Le champignon blanc

Il était une fois au plus profond d’une forêt, au pied d’un grand chêne, un tout petit champignon blanc. Il s’était réveillé un beau matin dans cette clairière alors qu’un rayon de soleil perçait l’obscurité des arbres. Il était seul. Si terriblement seul, qu’il fut pris d’un immense vertige. Pour ne pas désespérer, il se mit à rêver. Il fit des rêves étranges, dignes de champignons hallucinogènes.

Ainsi, il se vit au milieu d’une farandole de coccinelles qui l’entraînaient dans la danse. Une autre fois, il fit du toboggan sur le dos d’un éléphant blanc. Une autre fois encore, il s’endormit dans un hamac tendu entre un baobab géant et la lune. Et, à chaque fois, son rêve se réalisait : pas la farandole des coccinelles, ni le dos de l’éléphant, ni même la sieste dans les étoiles. Mais il rencontrât une coccinelle toute rouge avec des points blancs, qui devint sa meilleure amie car sa singularité l’avait isolée de tout ses congénères. Et il joua toute une journée à faire du toboggan sur les racines du chêne. Une feuille posée en travers de branches lui offrit un hamac sur lequel il s’endormit plus d’une fois.
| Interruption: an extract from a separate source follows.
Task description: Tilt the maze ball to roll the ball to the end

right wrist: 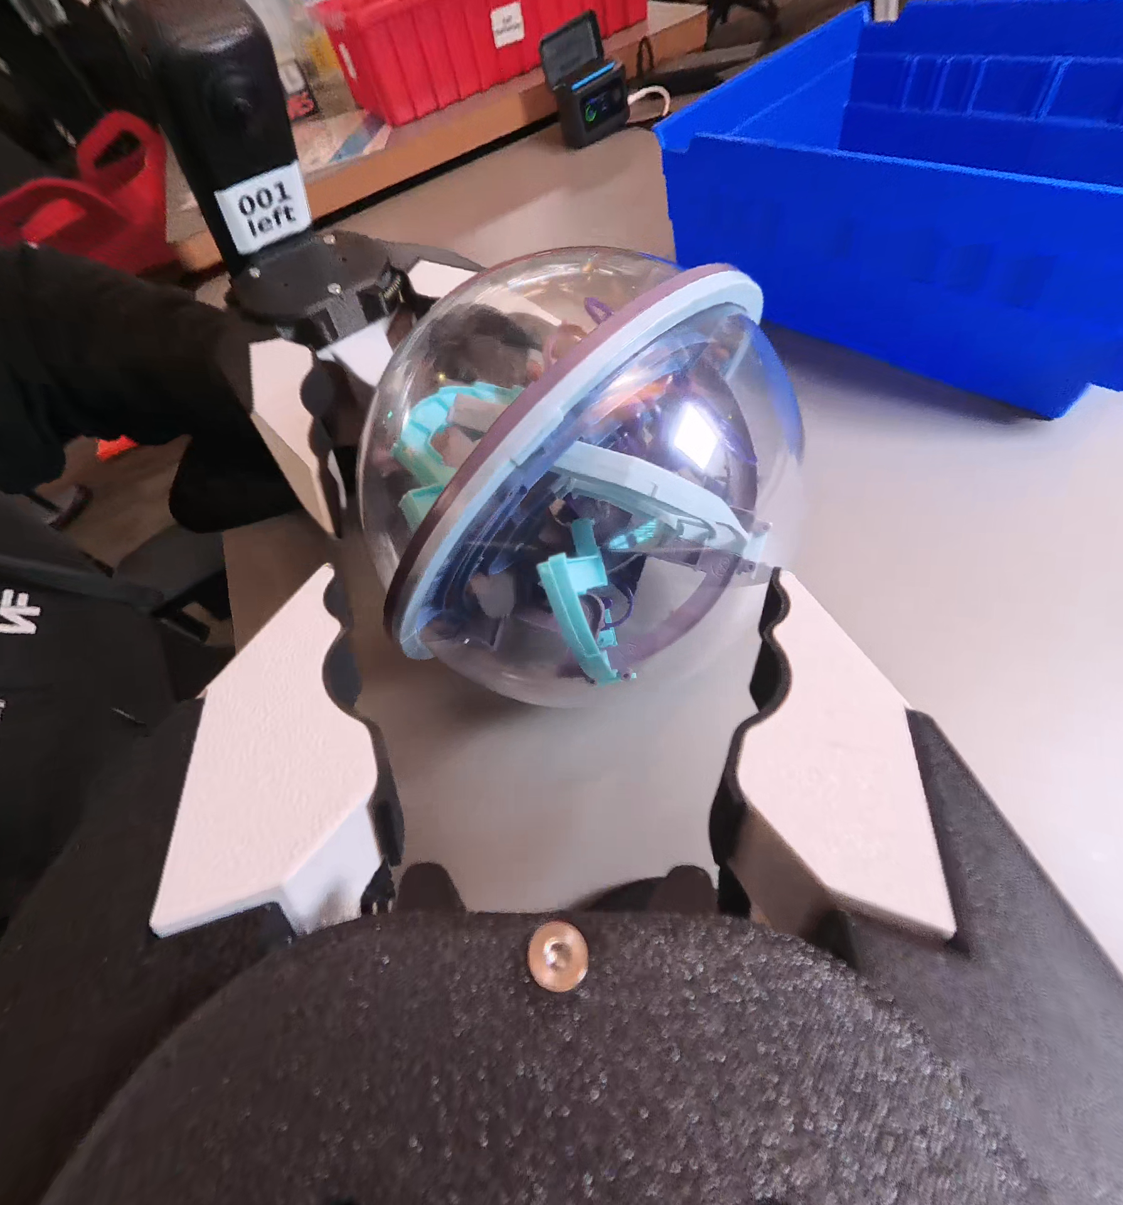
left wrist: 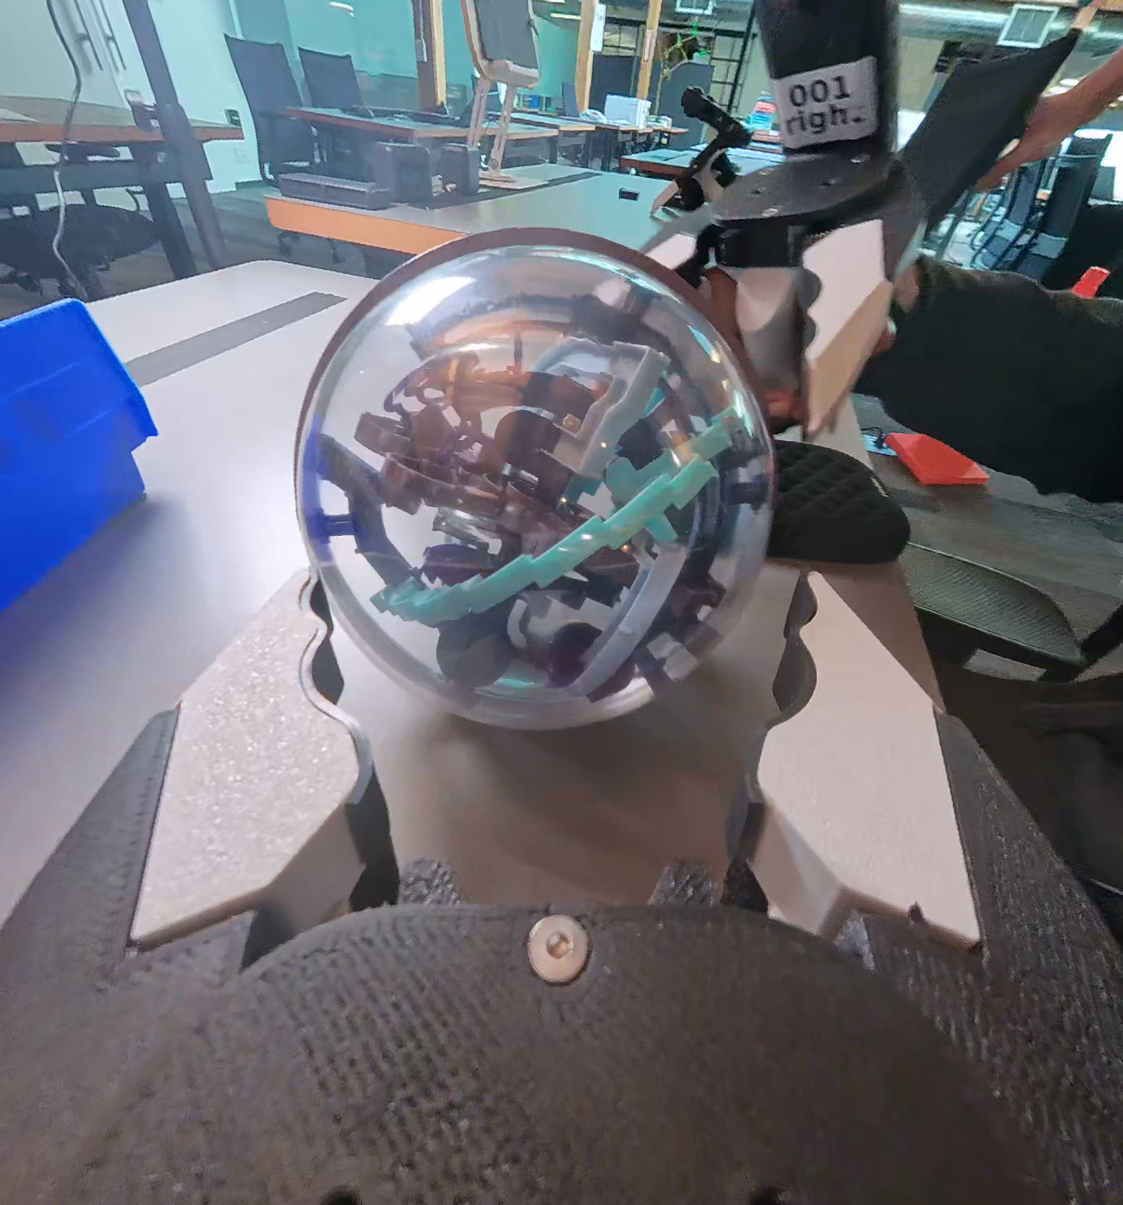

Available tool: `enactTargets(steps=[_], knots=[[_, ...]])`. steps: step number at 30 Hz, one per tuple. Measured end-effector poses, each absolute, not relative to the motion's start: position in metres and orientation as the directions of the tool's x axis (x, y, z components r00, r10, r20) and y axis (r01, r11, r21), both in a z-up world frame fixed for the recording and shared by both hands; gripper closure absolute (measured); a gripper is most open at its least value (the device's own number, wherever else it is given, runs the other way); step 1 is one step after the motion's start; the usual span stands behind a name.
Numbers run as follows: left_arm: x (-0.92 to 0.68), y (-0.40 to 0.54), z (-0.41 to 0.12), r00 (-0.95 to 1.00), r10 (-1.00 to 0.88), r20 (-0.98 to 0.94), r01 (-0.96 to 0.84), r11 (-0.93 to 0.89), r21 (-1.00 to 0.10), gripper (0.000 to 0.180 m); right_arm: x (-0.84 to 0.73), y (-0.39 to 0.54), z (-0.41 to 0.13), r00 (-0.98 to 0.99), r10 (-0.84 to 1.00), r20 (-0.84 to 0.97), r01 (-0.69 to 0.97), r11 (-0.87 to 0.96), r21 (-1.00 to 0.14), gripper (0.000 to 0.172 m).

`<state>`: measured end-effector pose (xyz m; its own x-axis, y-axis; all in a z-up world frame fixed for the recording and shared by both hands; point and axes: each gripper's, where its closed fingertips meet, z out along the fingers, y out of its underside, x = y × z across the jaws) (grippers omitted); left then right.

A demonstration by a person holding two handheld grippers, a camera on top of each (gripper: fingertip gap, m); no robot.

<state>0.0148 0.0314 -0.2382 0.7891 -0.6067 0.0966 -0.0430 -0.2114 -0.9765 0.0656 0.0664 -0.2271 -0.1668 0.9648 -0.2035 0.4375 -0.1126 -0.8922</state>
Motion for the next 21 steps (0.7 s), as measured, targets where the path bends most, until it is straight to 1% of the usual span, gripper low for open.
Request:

Bref, chaque rêve annonçait un événement heureux. Du coup, il les notait consciencieusement. Il ne savait pas si le rêve annonçait une réalisation ou si c’était l’effet de son désir profond qui le faisait rêver d’événements qui se produisaient par la seule force de son désir.
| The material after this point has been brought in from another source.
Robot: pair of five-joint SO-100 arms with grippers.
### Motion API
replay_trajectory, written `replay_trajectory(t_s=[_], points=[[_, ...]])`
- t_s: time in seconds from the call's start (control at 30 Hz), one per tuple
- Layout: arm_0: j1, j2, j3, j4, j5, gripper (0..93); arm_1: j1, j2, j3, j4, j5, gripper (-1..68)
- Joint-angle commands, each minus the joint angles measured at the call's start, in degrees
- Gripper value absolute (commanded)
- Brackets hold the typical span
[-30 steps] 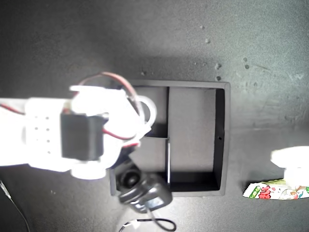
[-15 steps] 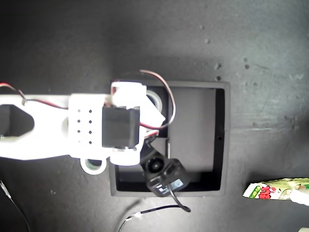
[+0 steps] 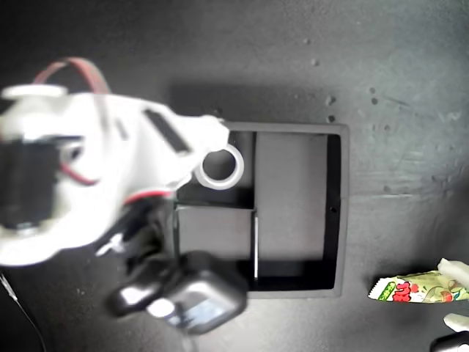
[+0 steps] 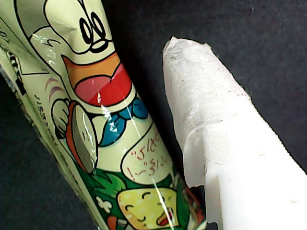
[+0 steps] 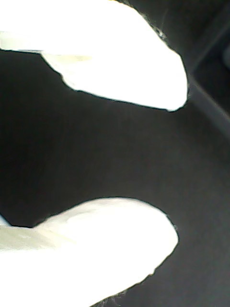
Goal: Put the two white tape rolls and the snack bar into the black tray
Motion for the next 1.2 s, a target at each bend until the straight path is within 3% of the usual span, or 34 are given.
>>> replay_trajectory(t_s=[0.0, 0.17, 0.3, 0.53, 0.77, 0.9, 1.07, 1.17], points=[[5.3, 17.8, 13.6, 0.0, -11.5, 13.2, 1.4, -2.9, -1.0, -2.5, -1.2, 30.0], [17.2, 34.5, 43.4, -14.3, -23.4, 11.3, 3.3, -9.8, -6.0, -1.0, -1.8, 24.4], [24.6, 33.0, 55.1, -23.2, -25.8, 11.1, 4.5, -12.0, -11.2, 4.7, -1.0, 0.1], [30.3, 17.9, 53.6, -27.2, -24.4, 11.8, 11.5, -13.1, -32.3, 33.1, -2.8, -0.4], [30.3, 9.4, 53.0, -28.5, -23.4, 12.6, 22.9, -12.6, -51.9, 44.8, -6.9, -0.6], [28.7, 6.6, 54.6, -32.0, -21.6, 12.9, 29.3, -12.6, -58.8, 37.4, -11.4, -0.6], [27.2, 4.6, 54.3, -35.4, -17.7, 12.9, 35.6, -10.1, -55.9, 7.3, -26.7, -0.6], [27.2, 3.4, 54.5, -35.4, -17.6, 12.9, 38.3, -10.3, -59.4, -1.8, -38.1, -0.6]])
Un jour, pourtant,  il ne se souvint plus de ses rêves. Il se sentit alors vide de désirs, comme une coquille d’escargot désertée par son occupant. Il ne savait plus que faire, ni ce qu’il voulait : Dormir ou courir ? Manger ou écrire ? Sa vie soudain lui parut vide. Pour s’apaiser, il respira profondément l’odeur des feuilles, des pins et l’air qui venait de si loin chargé de parfums inconnus. Et en respirant profondément, il réalisa que même s’il ne rêvait toujours pas, il retrouvait la paix.

C’est ainsi qu’il prit l’habitude, tous les matins, dans la brume ouatée des jours qui se lèvent, de se tenir droit et de respirer de façon consciente. Il fut surpris de se sentir grandir. Et le petit champignon qu’il était en arrivant, semblait être devenu un champignon géant. Ceci l’apaisa encore davantage car il se sentait beaucoup plus fort qu’au premier jour.

Quand tout change, redescend en toi.

Non que tu ne changes pas mais parce que ton essence (divine) est permanence.